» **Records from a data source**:

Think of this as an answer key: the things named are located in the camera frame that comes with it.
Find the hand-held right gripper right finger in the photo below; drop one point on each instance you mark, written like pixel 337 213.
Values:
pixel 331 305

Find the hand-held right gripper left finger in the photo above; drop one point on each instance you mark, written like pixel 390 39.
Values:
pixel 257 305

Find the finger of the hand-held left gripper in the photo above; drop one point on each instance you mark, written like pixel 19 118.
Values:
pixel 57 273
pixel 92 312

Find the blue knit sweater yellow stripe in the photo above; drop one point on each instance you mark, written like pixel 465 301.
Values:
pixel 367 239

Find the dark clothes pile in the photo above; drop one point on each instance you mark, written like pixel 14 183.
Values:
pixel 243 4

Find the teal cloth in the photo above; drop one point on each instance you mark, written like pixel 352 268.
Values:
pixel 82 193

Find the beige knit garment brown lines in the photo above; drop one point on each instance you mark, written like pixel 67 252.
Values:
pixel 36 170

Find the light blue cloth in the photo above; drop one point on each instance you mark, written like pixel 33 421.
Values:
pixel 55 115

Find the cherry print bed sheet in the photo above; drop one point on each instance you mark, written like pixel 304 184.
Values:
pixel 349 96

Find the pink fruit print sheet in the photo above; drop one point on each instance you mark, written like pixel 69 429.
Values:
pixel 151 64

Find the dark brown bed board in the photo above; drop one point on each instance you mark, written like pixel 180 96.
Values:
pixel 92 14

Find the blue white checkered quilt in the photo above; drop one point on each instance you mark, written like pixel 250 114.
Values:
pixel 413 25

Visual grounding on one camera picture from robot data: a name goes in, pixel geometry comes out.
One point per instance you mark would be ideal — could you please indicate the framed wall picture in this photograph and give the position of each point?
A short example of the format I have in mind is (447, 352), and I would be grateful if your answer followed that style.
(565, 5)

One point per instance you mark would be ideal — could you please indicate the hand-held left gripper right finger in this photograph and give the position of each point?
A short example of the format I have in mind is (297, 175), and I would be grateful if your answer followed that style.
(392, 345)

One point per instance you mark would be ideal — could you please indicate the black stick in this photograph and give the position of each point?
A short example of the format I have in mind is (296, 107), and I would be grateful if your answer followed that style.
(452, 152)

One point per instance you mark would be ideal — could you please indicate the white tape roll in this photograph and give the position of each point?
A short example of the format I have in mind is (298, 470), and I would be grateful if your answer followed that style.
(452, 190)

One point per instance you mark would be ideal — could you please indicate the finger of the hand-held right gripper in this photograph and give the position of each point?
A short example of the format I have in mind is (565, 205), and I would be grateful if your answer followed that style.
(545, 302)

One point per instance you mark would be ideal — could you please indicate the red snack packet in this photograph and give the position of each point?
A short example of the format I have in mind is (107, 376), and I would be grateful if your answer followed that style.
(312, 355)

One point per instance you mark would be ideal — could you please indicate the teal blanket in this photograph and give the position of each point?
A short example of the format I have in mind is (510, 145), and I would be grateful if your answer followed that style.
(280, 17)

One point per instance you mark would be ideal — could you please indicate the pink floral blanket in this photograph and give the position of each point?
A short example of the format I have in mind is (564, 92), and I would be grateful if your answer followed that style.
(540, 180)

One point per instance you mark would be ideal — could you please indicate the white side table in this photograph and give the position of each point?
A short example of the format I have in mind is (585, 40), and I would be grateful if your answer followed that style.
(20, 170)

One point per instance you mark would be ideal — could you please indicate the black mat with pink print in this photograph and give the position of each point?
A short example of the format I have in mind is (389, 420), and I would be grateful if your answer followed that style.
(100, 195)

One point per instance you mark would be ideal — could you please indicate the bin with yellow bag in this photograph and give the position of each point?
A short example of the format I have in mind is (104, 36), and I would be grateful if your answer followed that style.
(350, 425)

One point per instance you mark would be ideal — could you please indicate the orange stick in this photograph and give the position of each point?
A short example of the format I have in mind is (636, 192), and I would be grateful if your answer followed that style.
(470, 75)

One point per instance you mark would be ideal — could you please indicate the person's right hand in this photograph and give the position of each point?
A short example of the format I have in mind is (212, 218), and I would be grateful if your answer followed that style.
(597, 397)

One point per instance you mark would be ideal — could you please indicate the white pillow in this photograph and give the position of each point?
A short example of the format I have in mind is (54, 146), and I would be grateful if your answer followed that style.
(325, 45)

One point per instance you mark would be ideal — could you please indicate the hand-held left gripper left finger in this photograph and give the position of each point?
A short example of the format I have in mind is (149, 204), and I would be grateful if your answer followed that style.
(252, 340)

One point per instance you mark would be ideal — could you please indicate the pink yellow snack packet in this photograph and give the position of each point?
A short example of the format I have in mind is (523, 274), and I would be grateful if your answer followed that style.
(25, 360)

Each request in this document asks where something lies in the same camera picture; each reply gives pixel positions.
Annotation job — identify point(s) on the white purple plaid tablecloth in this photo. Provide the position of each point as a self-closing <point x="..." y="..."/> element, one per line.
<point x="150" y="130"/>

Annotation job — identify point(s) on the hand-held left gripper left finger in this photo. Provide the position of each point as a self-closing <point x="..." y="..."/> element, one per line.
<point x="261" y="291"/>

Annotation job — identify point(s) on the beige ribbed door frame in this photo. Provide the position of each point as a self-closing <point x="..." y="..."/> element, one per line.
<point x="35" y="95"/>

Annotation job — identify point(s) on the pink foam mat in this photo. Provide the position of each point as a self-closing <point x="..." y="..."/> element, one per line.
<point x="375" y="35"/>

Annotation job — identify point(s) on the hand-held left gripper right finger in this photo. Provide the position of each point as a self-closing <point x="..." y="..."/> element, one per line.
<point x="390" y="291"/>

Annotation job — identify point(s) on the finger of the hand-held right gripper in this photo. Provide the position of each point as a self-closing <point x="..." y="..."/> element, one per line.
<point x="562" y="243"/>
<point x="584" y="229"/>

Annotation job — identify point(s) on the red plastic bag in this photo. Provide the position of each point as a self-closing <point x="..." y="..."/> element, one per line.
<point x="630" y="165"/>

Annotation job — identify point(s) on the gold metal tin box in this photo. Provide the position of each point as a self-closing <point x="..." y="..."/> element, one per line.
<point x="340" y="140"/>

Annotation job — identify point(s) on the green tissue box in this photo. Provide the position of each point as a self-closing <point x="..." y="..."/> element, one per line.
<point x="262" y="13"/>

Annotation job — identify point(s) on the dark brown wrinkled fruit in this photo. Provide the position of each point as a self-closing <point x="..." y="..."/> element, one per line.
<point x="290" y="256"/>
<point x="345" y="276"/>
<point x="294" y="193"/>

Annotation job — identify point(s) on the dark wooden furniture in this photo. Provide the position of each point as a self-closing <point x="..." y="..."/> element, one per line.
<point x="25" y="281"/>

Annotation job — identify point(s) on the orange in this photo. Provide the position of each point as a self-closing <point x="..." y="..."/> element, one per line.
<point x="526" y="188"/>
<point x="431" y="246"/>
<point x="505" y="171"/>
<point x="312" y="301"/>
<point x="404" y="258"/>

» **Work to complete**:
Full repetition needed. Write out every entry above exactly as given.

» **Response for this exercise**:
Think of this as an answer key: the things named are located in the camera frame that comes with it.
Find the hand-held right gripper right finger in the photo below; drop one point on each instance you mark, written like pixel 337 213.
Values:
pixel 331 305

Find the hand-held right gripper left finger in the photo above; drop one point on each instance you mark, written like pixel 390 39.
Values:
pixel 257 305

Find the finger of the hand-held left gripper in the photo above; drop one point on each instance you mark, written like pixel 19 118.
Values:
pixel 57 273
pixel 92 312

Find the blue knit sweater yellow stripe in the photo above; drop one point on each instance you mark, written like pixel 465 301.
Values:
pixel 367 239

Find the dark clothes pile in the photo above; drop one point on each instance you mark, written like pixel 14 183.
Values:
pixel 243 4

Find the teal cloth in the photo above; drop one point on each instance you mark, written like pixel 352 268.
Values:
pixel 82 193

Find the beige knit garment brown lines in the photo above; drop one point on each instance you mark, written like pixel 67 252.
Values:
pixel 36 170

Find the light blue cloth in the photo above; drop one point on each instance you mark, written like pixel 33 421.
Values:
pixel 55 115

Find the cherry print bed sheet in the photo above; drop one point on each instance you mark, written like pixel 304 184.
Values:
pixel 349 96

Find the pink fruit print sheet in the photo above; drop one point on each instance you mark, written like pixel 69 429.
Values:
pixel 151 64

Find the dark brown bed board in the photo above; drop one point on each instance you mark, written like pixel 180 96.
Values:
pixel 92 14

Find the blue white checkered quilt in the photo above; drop one point on each instance you mark, written like pixel 250 114.
Values:
pixel 413 25

Visual grounding on one camera picture from robot data: a name goes in, pixel geometry comes out.
One point per instance you mark would be ideal — could you please indicate the framed wall picture in this photograph and give the position of each point?
A short example of the format I have in mind is (447, 352), and I would be grateful if your answer followed that style.
(565, 5)

One point per instance you mark would be ideal — could you please indicate the hand-held left gripper right finger in this photograph and give the position of each point?
A short example of the format I have in mind is (297, 175), and I would be grateful if your answer followed that style.
(392, 345)

One point per instance you mark would be ideal — could you please indicate the black stick in this photograph and give the position of each point?
A short example of the format I have in mind is (296, 107), and I would be grateful if your answer followed that style.
(452, 152)

One point per instance you mark would be ideal — could you please indicate the white tape roll in this photograph and give the position of each point?
A short example of the format I have in mind is (298, 470), and I would be grateful if your answer followed that style.
(452, 190)

One point per instance you mark would be ideal — could you please indicate the finger of the hand-held right gripper in this photograph and give the position of each point?
A short example of the format I have in mind is (565, 205), and I would be grateful if your answer followed that style.
(545, 302)

One point per instance you mark would be ideal — could you please indicate the red snack packet in this photograph and give the position of each point?
A short example of the format I have in mind is (107, 376), and I would be grateful if your answer followed that style.
(312, 355)

One point per instance you mark would be ideal — could you please indicate the teal blanket in this photograph and give the position of each point?
A short example of the format I have in mind is (510, 145), and I would be grateful if your answer followed that style.
(280, 17)

One point per instance you mark would be ideal — could you please indicate the pink floral blanket in this photograph and give the position of each point?
A short example of the format I have in mind is (564, 92), and I would be grateful if your answer followed that style.
(540, 180)

One point per instance you mark would be ideal — could you please indicate the white side table in this photograph and give the position of each point?
A short example of the format I have in mind is (585, 40), and I would be grateful if your answer followed that style.
(20, 170)

One point per instance you mark would be ideal — could you please indicate the black mat with pink print in this photograph and give the position of each point?
A short example of the format I have in mind is (389, 420), and I would be grateful if your answer followed that style.
(100, 195)

One point per instance you mark would be ideal — could you please indicate the bin with yellow bag in this photograph and give the position of each point?
A short example of the format I have in mind is (104, 36), and I would be grateful if your answer followed that style.
(350, 425)

One point per instance you mark would be ideal — could you please indicate the orange stick in this photograph and give the position of each point?
A short example of the format I have in mind is (636, 192), and I would be grateful if your answer followed that style.
(470, 75)

One point per instance you mark would be ideal — could you please indicate the person's right hand in this photograph and give the position of each point?
A short example of the format I have in mind is (212, 218), and I would be grateful if your answer followed that style.
(597, 397)

One point per instance you mark would be ideal — could you please indicate the white pillow in this photograph and give the position of each point?
A short example of the format I have in mind is (54, 146), and I would be grateful if your answer followed that style.
(325, 45)

One point per instance you mark would be ideal — could you please indicate the hand-held left gripper left finger in this photograph and give the position of each point?
A short example of the format I have in mind is (149, 204), and I would be grateful if your answer followed that style.
(252, 340)

One point per instance you mark would be ideal — could you please indicate the pink yellow snack packet in this photograph and give the position of each point?
A short example of the format I have in mind is (523, 274), and I would be grateful if your answer followed that style.
(25, 360)

Each request in this document asks where something lies in the same camera picture; each reply gives pixel positions.
Annotation job — identify point(s) on the white purple plaid tablecloth in this photo. Provide the position of each point as a self-closing <point x="..." y="..."/> element, one per line.
<point x="150" y="130"/>

Annotation job — identify point(s) on the hand-held left gripper left finger in this photo. Provide the position of each point as a self-closing <point x="..." y="..."/> element, one per line.
<point x="261" y="291"/>

Annotation job — identify point(s) on the beige ribbed door frame in this photo. Provide the position of each point as a self-closing <point x="..." y="..."/> element, one per line.
<point x="35" y="95"/>

Annotation job — identify point(s) on the pink foam mat in this photo. Provide the position of each point as a self-closing <point x="..." y="..."/> element, one per line.
<point x="375" y="35"/>

Annotation job — identify point(s) on the hand-held left gripper right finger in this photo. Provide the position of each point as a self-closing <point x="..." y="..."/> element, one per line.
<point x="390" y="291"/>

Annotation job — identify point(s) on the finger of the hand-held right gripper in this photo. Provide the position of each point as a self-closing <point x="..." y="..."/> element, one per line.
<point x="562" y="243"/>
<point x="584" y="229"/>

Annotation job — identify point(s) on the red plastic bag in this photo. Provide the position of each point as a self-closing <point x="..." y="..."/> element, one per line.
<point x="630" y="165"/>

Annotation job — identify point(s) on the gold metal tin box in this photo. Provide the position of each point as a self-closing <point x="..." y="..."/> element, one per line.
<point x="340" y="140"/>

Annotation job — identify point(s) on the green tissue box in this photo. Provide the position of each point as a self-closing <point x="..." y="..."/> element, one per line.
<point x="262" y="13"/>

Annotation job — identify point(s) on the dark brown wrinkled fruit in this photo. Provide the position of each point as a self-closing <point x="..." y="..."/> element, one per line.
<point x="290" y="256"/>
<point x="345" y="276"/>
<point x="294" y="193"/>

Annotation job — identify point(s) on the dark wooden furniture in this photo. Provide the position of each point as a self-closing <point x="..." y="..."/> element, one per line.
<point x="25" y="281"/>

Annotation job — identify point(s) on the orange in this photo. Provide the position of each point as a self-closing <point x="..." y="..."/> element, one per line.
<point x="526" y="188"/>
<point x="431" y="246"/>
<point x="505" y="171"/>
<point x="312" y="301"/>
<point x="404" y="258"/>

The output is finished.